Development of Bioactive 3D-Printed Scaffolds Functionalized with Okara-Derived Peptides for Tissue Regeneration

3D-printed scaffolds represent an innovative strategy to promote tissue regeneration [1,2]. The present study aims to produce a scaffold functionalized with bioactive peptides obtained by soybean okara, a sustainable raw material obtained from residues of soy and oat-based beverage production. Firstly, we investigated the biological properties of soybean okara-derived hydrolysate (OH) previously obtained through enzymatic hydrolysis [3], evaluating its anti-inflammatory and antioxidant properties on human dermal fibroblasts (BJ-5TA cells). The OH sample demonstrated significant antioxidant activity, modulated inflammation markers and promoted cellular regeneration, indicating a positive role in wound healing processes. Then, OH was employed to functionalize a the polycaprolactone (PCL) thermoplastic matrix through the creation of a printable bio-based filament suitable for 3D printing. This filament functionalized with OH was employed to fabricate a scaffold that was tested on human fibroblasts, confirming its biocompatibility, antioxidant, anti-inflammatory and wound healing properties.

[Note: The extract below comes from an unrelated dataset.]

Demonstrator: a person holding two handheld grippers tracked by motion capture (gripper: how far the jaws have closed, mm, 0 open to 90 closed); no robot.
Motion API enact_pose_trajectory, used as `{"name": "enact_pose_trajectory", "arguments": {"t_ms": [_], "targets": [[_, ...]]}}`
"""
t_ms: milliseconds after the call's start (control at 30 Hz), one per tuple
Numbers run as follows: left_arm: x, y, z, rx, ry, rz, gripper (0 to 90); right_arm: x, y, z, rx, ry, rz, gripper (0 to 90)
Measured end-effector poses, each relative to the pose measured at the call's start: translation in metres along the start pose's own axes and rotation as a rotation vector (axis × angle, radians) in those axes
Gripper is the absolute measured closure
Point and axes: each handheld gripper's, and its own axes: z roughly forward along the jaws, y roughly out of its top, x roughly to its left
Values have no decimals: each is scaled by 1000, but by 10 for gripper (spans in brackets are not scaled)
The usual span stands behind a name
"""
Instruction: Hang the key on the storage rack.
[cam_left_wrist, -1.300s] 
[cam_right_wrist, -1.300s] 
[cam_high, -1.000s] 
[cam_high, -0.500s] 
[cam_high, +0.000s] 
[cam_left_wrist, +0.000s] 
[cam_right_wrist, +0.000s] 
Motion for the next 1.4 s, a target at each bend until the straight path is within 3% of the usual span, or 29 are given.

Cellular studies revealed a reduction in pro-inflammatory cytokines and beneficial modulation of reactive oxygen species (ROS) and a positive modulation of antioxidant Nuclear Factor Erythroid 2-related factor 2 (Nrf2) and catalase (CAT) key molecular target. This combined approach validated the therapeutic potential of okara-derived peptides both as free agents and embedded within a 3D-printed polymeric device in regenerative medicine.